Tentu saja, kedua pemain ini merasa diperlakukan tidak adil. Fati yakin ia seharusnya diberi lebih banyak kesempatan untuk membuktikan nilainya di Barcelona, dan dilaporkan bahwa ia menolak pindah selama jendela transfer musim dingin karena berpikir akan mendapatkan lebih banyak waktu bermain di paruh kedua musim. Sementara itu, Pogba secara terbuka mengkritik Juventus karena dianggap kurang mendukungnya selama masa larangan doping.

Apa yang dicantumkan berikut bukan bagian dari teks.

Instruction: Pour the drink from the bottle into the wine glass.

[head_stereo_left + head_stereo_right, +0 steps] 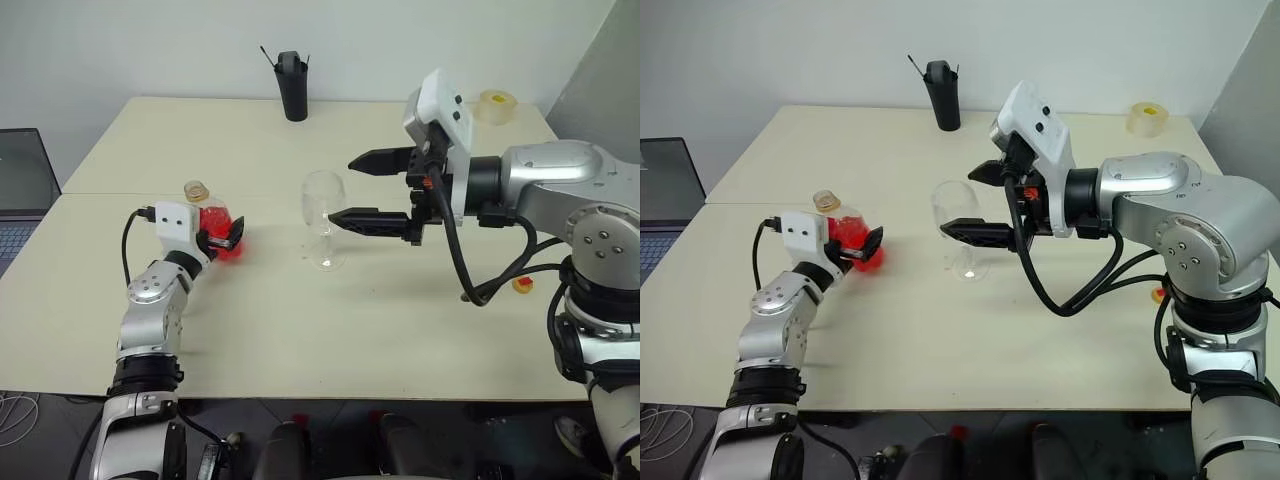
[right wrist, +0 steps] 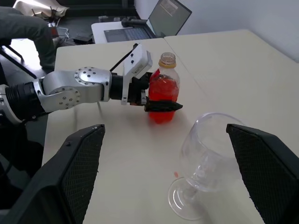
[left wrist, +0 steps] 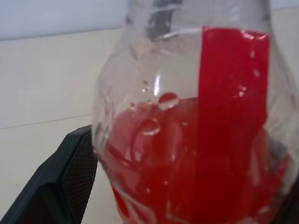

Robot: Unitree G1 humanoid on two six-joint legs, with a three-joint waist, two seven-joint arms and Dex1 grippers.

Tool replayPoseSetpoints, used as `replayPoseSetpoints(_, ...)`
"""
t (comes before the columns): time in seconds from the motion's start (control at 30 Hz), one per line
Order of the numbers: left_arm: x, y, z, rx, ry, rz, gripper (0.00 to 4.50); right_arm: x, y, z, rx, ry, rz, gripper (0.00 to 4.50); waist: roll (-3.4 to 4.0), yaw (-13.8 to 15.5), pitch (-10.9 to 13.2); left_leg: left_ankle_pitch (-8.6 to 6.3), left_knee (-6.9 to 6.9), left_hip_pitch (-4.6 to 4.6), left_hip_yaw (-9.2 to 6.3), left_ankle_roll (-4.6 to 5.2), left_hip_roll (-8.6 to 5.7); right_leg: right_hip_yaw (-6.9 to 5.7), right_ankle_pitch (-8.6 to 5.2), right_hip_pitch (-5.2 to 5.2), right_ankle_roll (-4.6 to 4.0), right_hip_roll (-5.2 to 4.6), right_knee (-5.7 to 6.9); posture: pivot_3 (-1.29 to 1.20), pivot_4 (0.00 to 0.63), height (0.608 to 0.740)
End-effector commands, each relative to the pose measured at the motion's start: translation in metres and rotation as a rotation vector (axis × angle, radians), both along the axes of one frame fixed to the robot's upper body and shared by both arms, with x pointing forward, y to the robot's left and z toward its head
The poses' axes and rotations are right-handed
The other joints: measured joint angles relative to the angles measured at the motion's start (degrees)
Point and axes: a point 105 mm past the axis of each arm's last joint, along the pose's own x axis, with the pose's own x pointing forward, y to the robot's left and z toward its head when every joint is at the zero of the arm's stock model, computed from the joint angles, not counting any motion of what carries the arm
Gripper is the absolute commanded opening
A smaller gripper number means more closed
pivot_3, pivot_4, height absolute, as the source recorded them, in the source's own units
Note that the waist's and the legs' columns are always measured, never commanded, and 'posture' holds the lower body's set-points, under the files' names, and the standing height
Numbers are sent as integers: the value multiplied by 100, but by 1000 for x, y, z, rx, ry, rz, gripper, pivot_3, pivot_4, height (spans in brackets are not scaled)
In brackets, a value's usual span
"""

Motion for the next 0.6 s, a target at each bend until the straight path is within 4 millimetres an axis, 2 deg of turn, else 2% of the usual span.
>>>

Fati jelas memiliki keunggulan karena usianya yang masih muda. Seperti yang dikatakan direktur olahraga Barcelona Deco, "Kita membicarakan dia seolah dia berusia 30 tahun, tapi dia masih harus berkembang dan belajar banyak."
Monaco tampaknya adalah lingkungan ideal bagi Fati untuk melakukan keduanya — jika ia bisa tetap fit (dan itu adalah 'jika' yang sangat besar).
Sedangkan untuk Pogba, ia tidak akan mendapatkan tawaran yang lebih baik dari perspektif olahraga, mengingat banyaknya bagasi yang ia bawa ke mana pun ia pergi.
Dia bisa saja menghasilkan lebih banyak uang dengan pindah ke Timur Tengah atau MLS, tetapi ia jelas merasa masih bisa membuktikan diri sebagai kekuatan besar di sepakbola Eropa, sekaligus membawa dirinya kembali ke timnas Prancis untuk Piala Dunia 2026 dengan menjadi pemimpin tim muda yang menarik dan akan kembali bermain di Liga Champions musim depan.
"Saya siap secara mental dan fisik," kata Pogba kepada TF1, "dan saya tak sabar untuk mulai lagi, di usia 32, seolah saya masih anak-anak."
Tentu saja, ketidakdewasaan tetap menjadi masalah utama Pogba, yang menjelaskan mengapa Juventus begitu ingin membatalkan kontrak besarnya dan mengapa tidak ada klub elite Eropa yang mau mendekatinya meskipun ia berstatus bebas transfer.
Sama seperti Fati, Pogba adalah perekrutan berisiko rendah yang bisa menghasilkan keuntungan besar bagi Monaco. Meskipun Hutter mengatakan bahwa ia "lebih sebagai pelatih pengembangan" daripada "pemadam kebakaran," kedua pemain ini layak untuk dicoba diselamatkan.